Murder in the Cathedral

As accustomed as Colombia has become to outrageous acts of violence and terror, the murder of the archbishop of Cali Saturday night has shocked the nation. Two young men approached Monsignor Isaías Duarte Cancino as he left church after officiating at a wedding and shot him at point-blank range. Britain’s Daily Telegraph said the assassination “has all the hallmarks of a contract killing.” The archbishop had a long list of enemies as a result of his outspokenness: He had denounced Colombia’s two main leftist guerrilla groups, FARC and ELN, and in 1999 he excommunicated several ELN leaders after the group interrupted a church service and kidnapped 150 churchgoers.
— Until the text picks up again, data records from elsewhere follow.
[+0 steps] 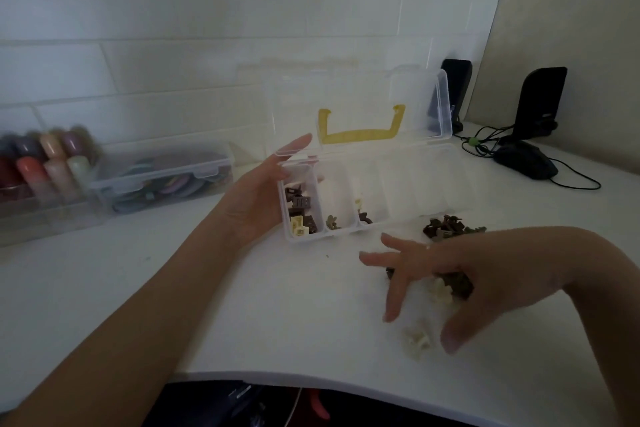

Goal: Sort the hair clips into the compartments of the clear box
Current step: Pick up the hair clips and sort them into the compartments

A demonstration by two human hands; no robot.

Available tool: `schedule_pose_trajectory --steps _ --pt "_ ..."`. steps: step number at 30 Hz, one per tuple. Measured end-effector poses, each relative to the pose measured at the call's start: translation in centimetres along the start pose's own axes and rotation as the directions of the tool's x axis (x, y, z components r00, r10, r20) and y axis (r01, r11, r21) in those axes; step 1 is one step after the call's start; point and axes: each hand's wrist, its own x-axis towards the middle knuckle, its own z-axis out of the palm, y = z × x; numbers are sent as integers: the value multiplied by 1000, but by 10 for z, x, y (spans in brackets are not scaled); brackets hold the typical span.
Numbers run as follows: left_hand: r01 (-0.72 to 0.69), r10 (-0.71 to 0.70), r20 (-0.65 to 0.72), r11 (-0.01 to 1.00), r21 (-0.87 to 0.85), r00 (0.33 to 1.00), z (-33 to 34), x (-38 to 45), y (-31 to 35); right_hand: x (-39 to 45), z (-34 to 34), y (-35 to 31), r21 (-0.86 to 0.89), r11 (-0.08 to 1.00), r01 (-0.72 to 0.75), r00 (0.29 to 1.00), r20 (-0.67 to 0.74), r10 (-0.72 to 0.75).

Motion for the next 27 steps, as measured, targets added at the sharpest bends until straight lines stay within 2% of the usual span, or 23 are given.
schedule_pose_trajectory --steps 4,7,10,12,15,18,24,27 --pt "1 -1 -6 1000 8 1000 -1 1 -1 13 8 5 -65 998 -23 1000 -7 22" --pt "10 -10 -12 1000 9 1000 -1 2 -1 16 9 4 -2 999 -36 998 -44 36" --pt "9 -9 -11 1000 3 1000 -2 2 -2 13 7 0 81 996 -20 989 -146 32" --pt "7 -6 -13 1000 4 1000 -2 2 -2 12 3 -2 157 987 40 965 -261 2" --pt "14 -14 -21 1000 1 1000 -2 2 -2 10 -2 -1 321 927 192 865 -502 -6" --pt "13 -13 -6 1000 0 1000 -3 2 -2 14 -5 5 421 854 307 749 -660 56" --pt "14 -13 -11 1000 20 1000 -3 0 -1 36 0 15 349 877 330 566 -817 112" --pt "15 -15 -5 999 28 1000 -3 1 -1 43 4 17 253 931 263 474 -874 104"
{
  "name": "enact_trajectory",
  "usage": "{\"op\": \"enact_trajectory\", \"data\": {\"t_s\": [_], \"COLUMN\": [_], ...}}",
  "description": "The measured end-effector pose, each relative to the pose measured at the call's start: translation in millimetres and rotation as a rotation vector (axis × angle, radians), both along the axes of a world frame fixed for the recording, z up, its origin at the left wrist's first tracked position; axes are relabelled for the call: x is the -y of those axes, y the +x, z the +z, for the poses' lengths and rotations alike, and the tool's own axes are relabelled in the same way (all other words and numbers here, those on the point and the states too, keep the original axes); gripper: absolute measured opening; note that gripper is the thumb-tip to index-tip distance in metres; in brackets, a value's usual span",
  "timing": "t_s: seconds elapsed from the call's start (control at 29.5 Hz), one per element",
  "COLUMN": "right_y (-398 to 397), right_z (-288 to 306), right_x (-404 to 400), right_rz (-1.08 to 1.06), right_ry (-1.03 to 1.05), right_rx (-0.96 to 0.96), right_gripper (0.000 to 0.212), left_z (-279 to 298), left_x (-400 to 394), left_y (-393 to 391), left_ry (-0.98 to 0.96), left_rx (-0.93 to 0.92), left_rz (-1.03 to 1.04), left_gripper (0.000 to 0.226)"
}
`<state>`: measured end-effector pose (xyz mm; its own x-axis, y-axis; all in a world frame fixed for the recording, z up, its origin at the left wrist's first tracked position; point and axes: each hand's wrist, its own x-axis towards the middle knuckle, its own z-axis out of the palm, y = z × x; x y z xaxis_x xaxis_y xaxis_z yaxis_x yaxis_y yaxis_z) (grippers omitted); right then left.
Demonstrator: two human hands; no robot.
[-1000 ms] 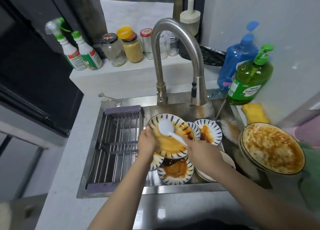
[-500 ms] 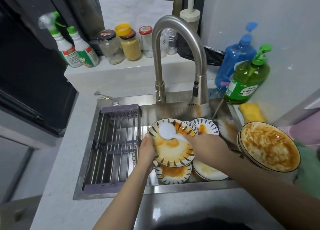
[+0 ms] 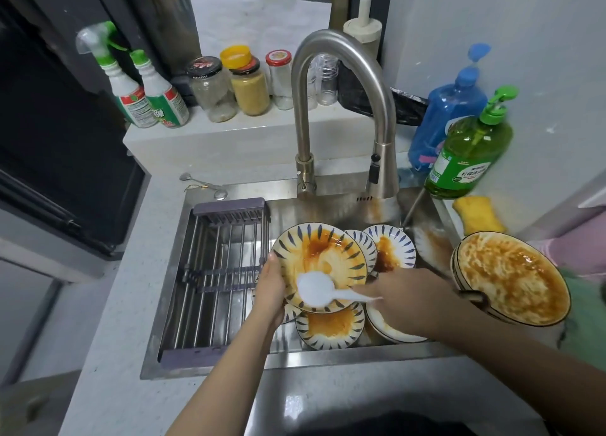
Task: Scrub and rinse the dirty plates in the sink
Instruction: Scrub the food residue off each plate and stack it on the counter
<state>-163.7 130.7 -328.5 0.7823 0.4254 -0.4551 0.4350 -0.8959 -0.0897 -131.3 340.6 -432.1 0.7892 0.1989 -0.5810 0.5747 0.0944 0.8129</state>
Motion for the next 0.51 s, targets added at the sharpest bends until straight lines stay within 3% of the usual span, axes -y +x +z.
{"op": "enact_trajectory", "data": {"t_s": [0.2, 0.41, 0.51], "right_y": [21.9, -7.4, 0.1], "right_z": [0.8, 2.2, 7.8], "right_x": [14.4, -5.0, 16.7], "right_rz": [-0.206, -0.008, -0.114], "right_ry": [-0.108, 0.009, -0.062], "right_rx": [0.085, 0.101, 0.052], "right_gripper": [0.041, 0.037, 0.036], "left_z": [3.1, 14.3, 6.6], "left_x": [0.0, 4.9, -7.6], "left_y": [-1.9, -2.8, -2.0], "left_ry": [0.005, -0.001, -0.041], "left_rx": [0.009, -0.050, -0.048], "left_rz": [-0.077, -0.067, -0.045], "left_gripper": [0.053, 0.058, 0.059]}}
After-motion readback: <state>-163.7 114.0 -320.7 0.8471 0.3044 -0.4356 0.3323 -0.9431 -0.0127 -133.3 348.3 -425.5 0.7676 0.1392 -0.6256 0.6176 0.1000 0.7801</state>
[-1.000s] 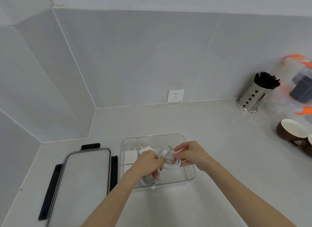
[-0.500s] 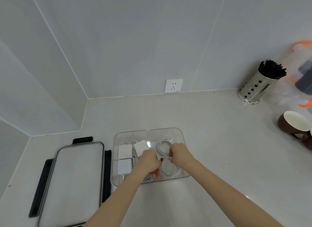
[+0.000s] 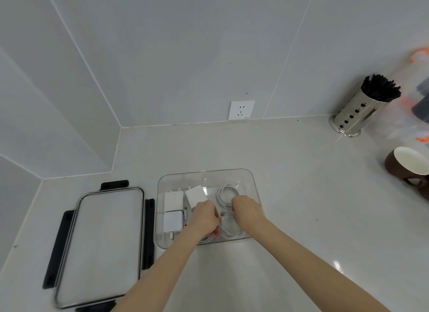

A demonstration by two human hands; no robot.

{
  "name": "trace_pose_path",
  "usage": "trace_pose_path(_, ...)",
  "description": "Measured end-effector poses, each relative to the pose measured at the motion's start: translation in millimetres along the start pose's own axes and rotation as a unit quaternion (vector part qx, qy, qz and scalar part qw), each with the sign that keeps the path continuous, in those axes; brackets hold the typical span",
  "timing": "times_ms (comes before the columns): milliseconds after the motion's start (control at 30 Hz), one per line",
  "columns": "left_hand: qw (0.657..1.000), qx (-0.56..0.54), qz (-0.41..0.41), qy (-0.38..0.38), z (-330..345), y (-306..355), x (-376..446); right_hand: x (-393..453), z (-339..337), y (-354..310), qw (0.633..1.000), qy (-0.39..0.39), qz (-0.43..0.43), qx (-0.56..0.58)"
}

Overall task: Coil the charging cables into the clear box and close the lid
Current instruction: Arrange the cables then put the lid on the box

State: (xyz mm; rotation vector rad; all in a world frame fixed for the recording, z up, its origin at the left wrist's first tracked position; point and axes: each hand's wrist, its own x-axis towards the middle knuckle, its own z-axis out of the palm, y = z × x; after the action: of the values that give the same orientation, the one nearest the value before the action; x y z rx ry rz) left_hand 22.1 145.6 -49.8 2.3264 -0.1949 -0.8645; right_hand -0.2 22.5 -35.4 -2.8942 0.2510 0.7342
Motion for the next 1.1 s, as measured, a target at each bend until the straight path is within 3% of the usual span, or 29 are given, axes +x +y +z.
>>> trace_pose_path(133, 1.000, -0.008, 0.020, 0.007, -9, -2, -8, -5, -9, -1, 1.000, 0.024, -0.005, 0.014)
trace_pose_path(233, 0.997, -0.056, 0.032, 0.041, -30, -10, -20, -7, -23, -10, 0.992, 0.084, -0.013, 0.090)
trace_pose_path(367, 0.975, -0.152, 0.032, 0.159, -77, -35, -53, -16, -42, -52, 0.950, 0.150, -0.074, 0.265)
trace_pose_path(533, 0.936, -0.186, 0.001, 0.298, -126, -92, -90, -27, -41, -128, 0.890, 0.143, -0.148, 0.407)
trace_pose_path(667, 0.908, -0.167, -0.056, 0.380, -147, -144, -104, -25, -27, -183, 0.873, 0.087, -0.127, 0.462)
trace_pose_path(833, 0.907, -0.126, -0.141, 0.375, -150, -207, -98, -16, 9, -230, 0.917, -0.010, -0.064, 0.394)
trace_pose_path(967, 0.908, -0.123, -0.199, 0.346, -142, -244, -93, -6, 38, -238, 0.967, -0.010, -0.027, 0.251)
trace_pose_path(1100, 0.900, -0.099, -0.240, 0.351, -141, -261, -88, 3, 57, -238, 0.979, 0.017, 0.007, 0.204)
According to El Tiempo of Bogotá, both groups have denied responsibility for the assassination. Suspicion now falls on the competing gangs of narco-traffickers based in Cali. Back in February, Duarte claimed that several candidates in the March 10 congressional elections were financed by drug money. Although he refused to name names, El País of Calí reported Monday that Duarte had scheduled a meeting with prosecutors to substantiate his allegations.

Bogotá’s El Espectador calculated that Duarte is the 50th member of the clergy to be murdered in Colombia since 1980. Spain’s El País added that political killings had cost the lives of more than 8,000 civilians in the last seven years, but Duarte “is not one more. His voice can still be heard in a country dominated by fear. He will not be silenced by the crimes of guerrillas and paramilitaries nor by the moral and political corruption of narco-traffickers.”
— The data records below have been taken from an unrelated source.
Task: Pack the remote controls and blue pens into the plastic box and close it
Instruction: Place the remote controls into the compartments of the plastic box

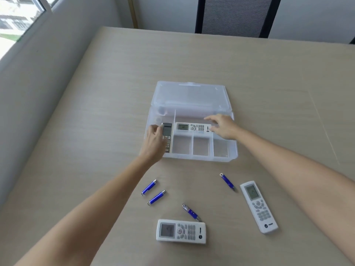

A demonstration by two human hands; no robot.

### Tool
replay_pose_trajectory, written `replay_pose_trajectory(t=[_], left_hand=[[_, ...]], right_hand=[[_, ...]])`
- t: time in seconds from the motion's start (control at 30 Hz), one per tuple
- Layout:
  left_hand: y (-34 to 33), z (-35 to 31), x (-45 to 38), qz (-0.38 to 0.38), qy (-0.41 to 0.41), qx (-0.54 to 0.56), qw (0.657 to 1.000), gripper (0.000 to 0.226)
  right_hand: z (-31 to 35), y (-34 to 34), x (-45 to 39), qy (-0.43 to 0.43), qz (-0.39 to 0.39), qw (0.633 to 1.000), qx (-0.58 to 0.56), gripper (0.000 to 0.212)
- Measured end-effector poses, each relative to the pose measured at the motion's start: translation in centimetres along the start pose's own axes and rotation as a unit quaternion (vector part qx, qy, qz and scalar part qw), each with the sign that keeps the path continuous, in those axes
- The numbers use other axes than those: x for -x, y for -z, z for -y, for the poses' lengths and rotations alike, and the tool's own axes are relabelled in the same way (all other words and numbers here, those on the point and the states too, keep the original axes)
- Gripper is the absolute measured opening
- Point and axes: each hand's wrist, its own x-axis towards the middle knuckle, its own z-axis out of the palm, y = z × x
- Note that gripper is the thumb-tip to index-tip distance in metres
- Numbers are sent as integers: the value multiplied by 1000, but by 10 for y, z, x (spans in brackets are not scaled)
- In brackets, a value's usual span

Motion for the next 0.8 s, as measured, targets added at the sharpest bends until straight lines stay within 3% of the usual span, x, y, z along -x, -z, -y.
replay_pose_trajectory(t=[0.1, 0.2, 0.3, 0.4, 0.5, 0.63, 0.7, 0.8], left_hand=[[0, -1, 48, 8, -141, -48, 989, 37], [-8, 1, 100, 135, -212, -88, 964, 27], [-21, 4, 144, 243, -213, -124, 938, 26], [-42, 6, 177, 321, -211, -166, 908, 45], [-60, 7, 198, 335, -224, -233, 885, 69], [-69, 6, 208, 327, -217, -293, 872, 70], [-66, 3, 207, 351, -194, -270, 875, 69], [-48, -1, 196, 361, -168, -186, 898, 60]], right_hand=[[-31, 3, 54, -33, -114, 992, -35, 29], [-68, -7, 106, -104, -147, 983, -43, 19], [-98, -30, 149, -171, -93, 980, -33, 22], [-115, -60, 184, -222, 2, 975, -24, 45], [-118, -87, 208, -263, 43, 963, -31, 73], [-113, -108, 220, -304, 4, 951, 49, 94], [-110, -112, 223, -341, 3, 939, 51, 89], [-107, -107, 223, -361, 8, 932, 7, 59]])
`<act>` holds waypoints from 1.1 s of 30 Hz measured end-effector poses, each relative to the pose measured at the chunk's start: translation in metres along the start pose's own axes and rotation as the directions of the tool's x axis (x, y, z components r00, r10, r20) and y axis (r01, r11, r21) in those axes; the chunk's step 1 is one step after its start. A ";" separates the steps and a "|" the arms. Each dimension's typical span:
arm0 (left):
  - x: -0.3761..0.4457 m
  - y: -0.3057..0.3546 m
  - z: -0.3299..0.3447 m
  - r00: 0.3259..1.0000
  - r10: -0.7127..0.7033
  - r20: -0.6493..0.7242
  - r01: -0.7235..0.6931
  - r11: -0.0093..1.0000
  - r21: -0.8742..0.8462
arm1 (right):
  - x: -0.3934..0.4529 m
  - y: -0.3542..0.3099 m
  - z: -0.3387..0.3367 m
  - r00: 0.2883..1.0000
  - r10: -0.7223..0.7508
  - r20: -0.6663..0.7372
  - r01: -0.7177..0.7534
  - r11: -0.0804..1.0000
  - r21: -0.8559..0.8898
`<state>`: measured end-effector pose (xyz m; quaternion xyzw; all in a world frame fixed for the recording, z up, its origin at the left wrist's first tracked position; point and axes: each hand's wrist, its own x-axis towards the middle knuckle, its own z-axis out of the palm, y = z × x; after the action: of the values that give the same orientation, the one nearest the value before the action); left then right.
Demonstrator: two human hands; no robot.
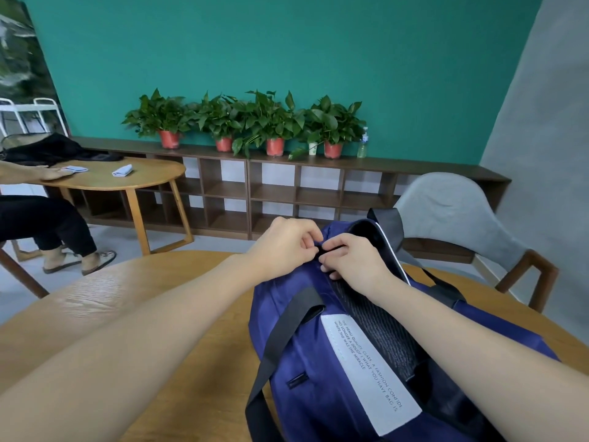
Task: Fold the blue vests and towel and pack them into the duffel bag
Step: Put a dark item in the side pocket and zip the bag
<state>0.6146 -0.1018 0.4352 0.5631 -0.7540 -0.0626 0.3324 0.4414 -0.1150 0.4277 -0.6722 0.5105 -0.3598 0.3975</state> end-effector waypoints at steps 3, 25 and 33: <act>0.001 0.007 -0.010 0.987 -0.123 -0.100 0.099 0.971 -0.217 | -0.003 -0.006 0.000 0.997 -0.067 0.027 0.065 0.994 0.086; 0.017 -0.003 -0.025 0.966 0.087 0.243 -0.080 0.996 -0.039 | -0.014 -0.012 0.001 0.970 -0.192 -0.151 0.200 0.979 0.036; 0.020 -0.018 -0.037 0.976 0.115 0.184 -0.134 0.986 0.097 | -0.018 -0.012 0.005 0.981 -0.152 -0.121 0.157 0.987 0.034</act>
<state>0.6471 -0.1160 0.4643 0.5241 -0.8168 -0.0507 0.2358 0.4472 -0.0944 0.4352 -0.6786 0.4714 -0.4395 0.3522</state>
Madrid’s ABC declared: “Colombia continues to bathe in its own blood while the violent vermin nourish themselves on dozens of bodies.” The editorial fretted that as voices like Duarte’s are silenced, the situation in Colombia becomes more hopeless. President Andrés Pastrana could not bring an end to the violence “because the guerrillas have proved there is nothing a democratic state can offer them to abandon their current way of life. Without ideals that justify their existence in a democratic country, the guerrilla ‘leaders’ have dropped their masks and are revealed as simple terrorists who augment their personal wealth with drug-dealing and extortion.”